Sur les eaux tranquilles du lac Albert, des cages flottantes renferment bien plus que des poissons : elles symbolisent l’espoir retrouvé d’anciens combattants. Emmanuel Tibasima Kiza, ex-milicien et père de six enfants, plonge ses mains calleuses dans l’eau fraîche pour nourrir les tilapias. « Ce travail construit la paix mieux que les armes. Je gagne 10$ par jour maintenant, de quoi envoyer mes enfants à l’école et les nourrir décemment », confie-t-il, un sourire radieux éclairant son visage marqué par les années de conflit.

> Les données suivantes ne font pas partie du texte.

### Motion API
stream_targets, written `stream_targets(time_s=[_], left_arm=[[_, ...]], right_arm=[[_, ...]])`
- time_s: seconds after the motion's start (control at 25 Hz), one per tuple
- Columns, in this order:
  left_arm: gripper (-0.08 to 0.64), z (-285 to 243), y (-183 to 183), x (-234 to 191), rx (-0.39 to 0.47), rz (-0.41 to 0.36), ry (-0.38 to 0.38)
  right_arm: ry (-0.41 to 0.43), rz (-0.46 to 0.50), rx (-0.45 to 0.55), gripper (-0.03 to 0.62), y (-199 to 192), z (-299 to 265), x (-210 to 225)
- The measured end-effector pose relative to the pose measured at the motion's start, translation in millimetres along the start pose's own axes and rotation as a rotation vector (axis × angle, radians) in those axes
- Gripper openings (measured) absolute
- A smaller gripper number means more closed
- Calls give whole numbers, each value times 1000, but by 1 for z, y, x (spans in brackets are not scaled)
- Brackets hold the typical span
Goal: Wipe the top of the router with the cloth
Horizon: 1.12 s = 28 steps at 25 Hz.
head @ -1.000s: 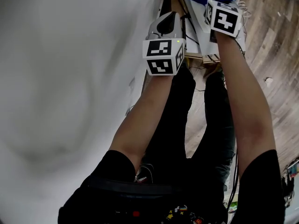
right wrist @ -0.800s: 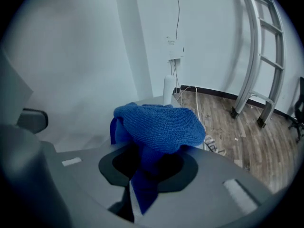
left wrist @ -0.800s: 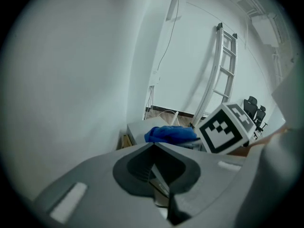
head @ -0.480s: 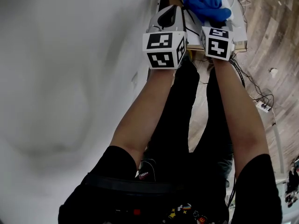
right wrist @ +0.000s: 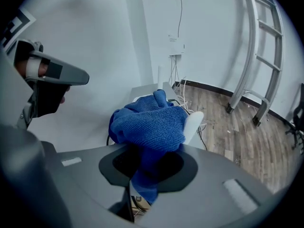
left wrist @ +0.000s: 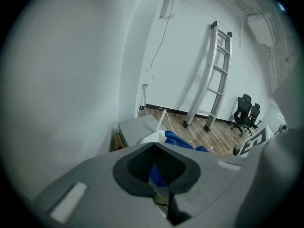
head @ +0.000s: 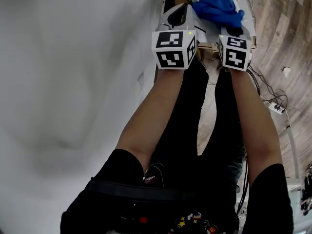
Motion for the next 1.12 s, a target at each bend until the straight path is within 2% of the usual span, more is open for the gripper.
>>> stream_targets(time_s=[0.28, 0.44, 0.68, 0.88, 1.12], left_arm=[[0, 6, 16, 13, 17, -6, -4], [0, 23, 35, 20, 39, -10, -3], [0, 50, 90, 48, 74, -37, -15], [0, 96, 139, 74, 154, -53, -48], [0, 185, 211, 124, 348, -70, -104]], right_arm=[[51, -46, 51, 112, 18, 32, 5], [75, -55, 123, 112, 50, 65, -5], [92, -65, 202, 112, 112, 111, 8], [121, -49, 316, 112, 167, 179, 8], [136, -41, 520, 112, 221, 304, 12]])
Point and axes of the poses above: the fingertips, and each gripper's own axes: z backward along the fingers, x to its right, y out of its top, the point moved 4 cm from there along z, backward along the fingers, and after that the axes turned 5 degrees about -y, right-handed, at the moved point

Son témoignage illustre la réussite du projet de réinsertion ex-miliciens RDC porté par la MONUSCO dans cette région meurtrie de l’Ituri. En six mois seulement, une centaine d’anciens combattants et de membres des communautés locales ont troqué kalachnikovs et machettes contre des filets et des aliments pour alevins. Le programme DDR (Désarmement, Démobilisation, Réinsertion) a transformé ces hommes en spécialistes de l’aquaculture Ituri, une compétence vitale dans une région où la raréfaction des ressources halieutiques menace la sécurité alimentaire.
« Avant, je ne savais que manier une arme. Aujourd’hui, je maîtrise la fabrication de cages flottantes, le tissage de filets et la production de nourriture artisanale », explique un bénéficiaire rencontré sur les berges boueuses. Ces savoir-faire techniques, transmis par des experts lors de formations intensives, sont désormais très prisés dans les camps de pêche environnants. La reconversion professionnelle miliciens prend ici une dimension concrète : chaque cage installée représente une alternative palpable à l’enrôlement dans les groupes armés.
L’impact dépasse largement la simple génération de revenus. Grâce à l’élevage poissons lac Albert, plusieurs bénéficiaires comme Emmanuel ont lancé leurs propres fermes aquacoles. Plus de 50 000 alevins grandissent actuellement dans ces structures, créant une dynamique économique locale vertueuse. « Quand un jeune voit qu’on peut gagner sa vie honnêtement, il hésite à rejoindre la brousse », analyse un formateur du projet MONUSCO DDR.
Cette initiative démontre avec force que l’inclusion socio-économique constitue un pilier essentiel de la stabilisation. Les violences communautaires reculent là où émerge une prospérité partagée. Pourtant, des défis persistent : comment pérenniser ces activités lorsque le soutien onusien prendra fin ? Et comment étendre ce modèle à d’autres zones en conflit ?
Les cages flottantes du lac Albert offrent une réponse silencieuse mais éloquente à l’instabilité chronique. Chaque poisson élevé par ces mains jadis belliqueuses incarne une victoire sur la fatalité de la violence. Comme le souligne Emmanuel en ajustant son filet : « Le Congo de demain se construit ici, avec notre travail, pas avec des balles ». Dans cette région tourmentée, l’aquaculture se révèle être bien plus qu’une technique d’élevage : une véritable stratégie de paix.